Get the most out of your food before it rots or spoils by ensuring that it is stored properly. Food storage containers should give food what they need, for instance, produce needs air circulation to stay dry and maintain freshness, and all containers should be clean so you can see what you already have in your fridge to keep you from overbuying and spending too much money. Fruits and vegetables can also be frozen or preserved so you can eat them weeks or months later and if you have yet to polish off an entire oaf of bread, you can always freeze it and just take out what you need a couple of hours before you need it.

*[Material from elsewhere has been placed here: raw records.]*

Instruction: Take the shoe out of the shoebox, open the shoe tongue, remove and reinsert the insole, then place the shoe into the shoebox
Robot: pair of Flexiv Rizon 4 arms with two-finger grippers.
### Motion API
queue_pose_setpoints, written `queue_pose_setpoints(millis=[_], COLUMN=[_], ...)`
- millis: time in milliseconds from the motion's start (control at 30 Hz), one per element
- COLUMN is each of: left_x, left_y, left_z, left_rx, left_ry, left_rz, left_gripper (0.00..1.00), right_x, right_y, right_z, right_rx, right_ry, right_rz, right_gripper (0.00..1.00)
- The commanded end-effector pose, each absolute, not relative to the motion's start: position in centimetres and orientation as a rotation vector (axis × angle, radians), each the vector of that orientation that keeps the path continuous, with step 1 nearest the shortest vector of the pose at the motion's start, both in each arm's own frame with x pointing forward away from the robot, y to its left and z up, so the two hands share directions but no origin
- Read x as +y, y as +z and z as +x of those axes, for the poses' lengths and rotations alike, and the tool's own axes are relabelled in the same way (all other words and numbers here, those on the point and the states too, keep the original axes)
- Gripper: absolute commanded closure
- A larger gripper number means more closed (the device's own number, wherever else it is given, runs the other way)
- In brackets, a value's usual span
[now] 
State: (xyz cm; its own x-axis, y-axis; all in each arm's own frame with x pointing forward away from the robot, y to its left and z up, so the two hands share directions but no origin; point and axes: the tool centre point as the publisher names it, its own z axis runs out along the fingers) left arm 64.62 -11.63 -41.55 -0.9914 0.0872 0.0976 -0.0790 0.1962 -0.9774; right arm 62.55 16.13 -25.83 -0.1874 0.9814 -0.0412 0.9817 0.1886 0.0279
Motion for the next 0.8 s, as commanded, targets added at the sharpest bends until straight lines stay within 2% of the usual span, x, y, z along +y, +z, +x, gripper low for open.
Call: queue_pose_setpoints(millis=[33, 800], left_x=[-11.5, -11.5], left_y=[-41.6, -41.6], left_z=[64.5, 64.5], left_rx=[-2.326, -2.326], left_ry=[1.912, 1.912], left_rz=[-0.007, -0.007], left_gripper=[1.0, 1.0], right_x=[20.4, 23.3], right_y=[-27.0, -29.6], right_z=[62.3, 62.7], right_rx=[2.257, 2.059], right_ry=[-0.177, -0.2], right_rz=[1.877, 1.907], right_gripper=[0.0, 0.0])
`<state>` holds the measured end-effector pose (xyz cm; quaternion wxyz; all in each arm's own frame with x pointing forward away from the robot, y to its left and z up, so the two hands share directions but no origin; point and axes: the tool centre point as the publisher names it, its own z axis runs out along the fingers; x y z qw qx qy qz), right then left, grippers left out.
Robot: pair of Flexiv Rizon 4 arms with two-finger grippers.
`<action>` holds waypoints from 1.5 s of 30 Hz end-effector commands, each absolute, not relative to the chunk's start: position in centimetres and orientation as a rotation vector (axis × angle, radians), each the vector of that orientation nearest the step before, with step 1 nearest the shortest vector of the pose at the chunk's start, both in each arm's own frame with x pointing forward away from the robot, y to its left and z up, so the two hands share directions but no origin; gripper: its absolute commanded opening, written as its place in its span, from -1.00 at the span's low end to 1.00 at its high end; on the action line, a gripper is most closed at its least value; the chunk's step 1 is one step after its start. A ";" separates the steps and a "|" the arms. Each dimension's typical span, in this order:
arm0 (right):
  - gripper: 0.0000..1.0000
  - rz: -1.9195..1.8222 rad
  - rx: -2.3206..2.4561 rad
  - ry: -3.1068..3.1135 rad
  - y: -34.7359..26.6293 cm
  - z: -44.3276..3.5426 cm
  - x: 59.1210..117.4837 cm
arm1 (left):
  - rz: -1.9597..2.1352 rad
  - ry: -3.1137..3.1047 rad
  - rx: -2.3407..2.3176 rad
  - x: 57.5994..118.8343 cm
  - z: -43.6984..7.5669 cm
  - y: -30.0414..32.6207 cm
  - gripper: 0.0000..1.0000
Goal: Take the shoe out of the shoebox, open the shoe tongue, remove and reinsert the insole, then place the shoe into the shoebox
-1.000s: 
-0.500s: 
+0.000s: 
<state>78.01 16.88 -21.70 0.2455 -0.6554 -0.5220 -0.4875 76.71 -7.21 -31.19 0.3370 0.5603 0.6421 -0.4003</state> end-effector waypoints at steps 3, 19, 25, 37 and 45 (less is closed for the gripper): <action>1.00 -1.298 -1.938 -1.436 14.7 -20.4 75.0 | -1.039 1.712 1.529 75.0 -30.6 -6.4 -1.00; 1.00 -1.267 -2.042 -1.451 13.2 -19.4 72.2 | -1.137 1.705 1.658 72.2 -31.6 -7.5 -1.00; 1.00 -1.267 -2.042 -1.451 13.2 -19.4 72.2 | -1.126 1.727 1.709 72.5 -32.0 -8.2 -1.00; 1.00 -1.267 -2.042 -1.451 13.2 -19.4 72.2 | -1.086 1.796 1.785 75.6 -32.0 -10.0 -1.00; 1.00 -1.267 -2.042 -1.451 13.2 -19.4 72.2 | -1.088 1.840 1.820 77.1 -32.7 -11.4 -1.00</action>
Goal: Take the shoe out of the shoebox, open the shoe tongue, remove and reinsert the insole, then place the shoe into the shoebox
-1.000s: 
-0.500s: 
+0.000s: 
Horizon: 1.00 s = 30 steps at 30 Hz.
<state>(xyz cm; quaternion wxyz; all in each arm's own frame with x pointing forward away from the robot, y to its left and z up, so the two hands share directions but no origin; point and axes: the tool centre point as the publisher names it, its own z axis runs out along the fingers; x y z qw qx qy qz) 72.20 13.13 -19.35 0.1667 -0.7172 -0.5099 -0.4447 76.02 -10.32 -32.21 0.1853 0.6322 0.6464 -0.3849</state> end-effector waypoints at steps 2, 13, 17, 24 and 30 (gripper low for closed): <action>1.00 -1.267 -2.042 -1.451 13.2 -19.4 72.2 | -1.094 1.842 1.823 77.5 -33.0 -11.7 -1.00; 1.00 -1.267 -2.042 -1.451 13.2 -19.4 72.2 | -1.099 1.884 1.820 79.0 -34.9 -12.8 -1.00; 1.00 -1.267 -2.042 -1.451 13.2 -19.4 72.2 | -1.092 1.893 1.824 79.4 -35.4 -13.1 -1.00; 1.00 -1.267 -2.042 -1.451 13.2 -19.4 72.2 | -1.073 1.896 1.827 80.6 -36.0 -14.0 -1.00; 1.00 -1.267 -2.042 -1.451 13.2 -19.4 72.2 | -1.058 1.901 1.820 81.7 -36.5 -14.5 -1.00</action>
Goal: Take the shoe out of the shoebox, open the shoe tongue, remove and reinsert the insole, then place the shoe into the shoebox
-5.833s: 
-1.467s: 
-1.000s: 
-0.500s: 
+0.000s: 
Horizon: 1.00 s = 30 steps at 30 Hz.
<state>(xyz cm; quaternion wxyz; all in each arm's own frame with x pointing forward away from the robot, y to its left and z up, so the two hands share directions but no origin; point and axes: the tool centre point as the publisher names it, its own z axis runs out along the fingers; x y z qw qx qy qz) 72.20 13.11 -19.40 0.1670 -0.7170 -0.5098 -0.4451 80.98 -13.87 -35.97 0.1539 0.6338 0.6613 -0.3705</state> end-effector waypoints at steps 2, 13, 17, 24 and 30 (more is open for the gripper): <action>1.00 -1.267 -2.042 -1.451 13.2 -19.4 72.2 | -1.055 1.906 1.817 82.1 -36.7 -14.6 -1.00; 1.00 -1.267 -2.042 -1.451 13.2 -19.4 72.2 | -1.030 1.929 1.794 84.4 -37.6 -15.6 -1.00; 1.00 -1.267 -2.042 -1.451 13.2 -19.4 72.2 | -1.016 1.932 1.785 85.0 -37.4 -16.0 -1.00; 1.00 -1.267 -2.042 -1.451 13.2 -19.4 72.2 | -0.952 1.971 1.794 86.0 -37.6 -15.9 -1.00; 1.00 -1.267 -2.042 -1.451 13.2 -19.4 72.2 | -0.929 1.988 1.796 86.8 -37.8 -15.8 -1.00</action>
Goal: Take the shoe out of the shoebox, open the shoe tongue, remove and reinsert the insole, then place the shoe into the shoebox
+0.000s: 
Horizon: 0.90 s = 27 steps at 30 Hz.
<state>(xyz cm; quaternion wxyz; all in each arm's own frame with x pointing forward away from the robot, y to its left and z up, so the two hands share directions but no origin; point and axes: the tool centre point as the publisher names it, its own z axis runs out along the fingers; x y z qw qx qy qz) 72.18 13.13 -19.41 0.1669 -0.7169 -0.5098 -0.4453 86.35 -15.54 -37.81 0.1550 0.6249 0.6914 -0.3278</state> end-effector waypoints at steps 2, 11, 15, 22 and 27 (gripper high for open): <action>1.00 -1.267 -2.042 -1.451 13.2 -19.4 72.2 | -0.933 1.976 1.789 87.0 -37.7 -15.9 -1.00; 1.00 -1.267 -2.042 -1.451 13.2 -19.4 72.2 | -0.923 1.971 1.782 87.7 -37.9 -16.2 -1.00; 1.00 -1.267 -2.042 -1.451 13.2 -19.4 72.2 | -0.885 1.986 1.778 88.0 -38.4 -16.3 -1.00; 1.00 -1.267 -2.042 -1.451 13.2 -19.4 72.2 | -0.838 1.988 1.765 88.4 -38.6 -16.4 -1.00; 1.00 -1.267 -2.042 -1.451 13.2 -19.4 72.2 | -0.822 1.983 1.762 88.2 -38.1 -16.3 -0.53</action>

Can’t Use It All Up? Share It!

A random leftover night, gambling on a fruit or vegetable you’ve never tried before only to find out you don’t like it, or just one night of getting takeout can result in an abundance of leftover ingredients. If you know you won’t be able to use up ingredients, share with a loved one or neighbor.

Keep Track

This may sound silly, but each week jot down what you toss and it won’t take you long to see trends. From here you can address your food waste and come up with a solution. For instance, if every week you’re throwing away soft strawberries, maybe stop buying them for awhile. Other berries such as blackberries or raspberries can be purchased in smaller containers and offer just as many health benefits. If you love strawberries, but just can’t eat them all, consider other ways to use up your berries like turning them into a jam or whipping up a strawberry shortcake.

The Bottom Line

Wasted foods mean a loss of natural resources used for growing, processing, packing, transporting, and marketing the food, not to mention when food goes to waste and rots in a landfill, it gives off methane, which is a strong greenhouse gas. Even a small reduction in food loss and waste will help conserve precious natural resources and reduce greenhouse gas emissions.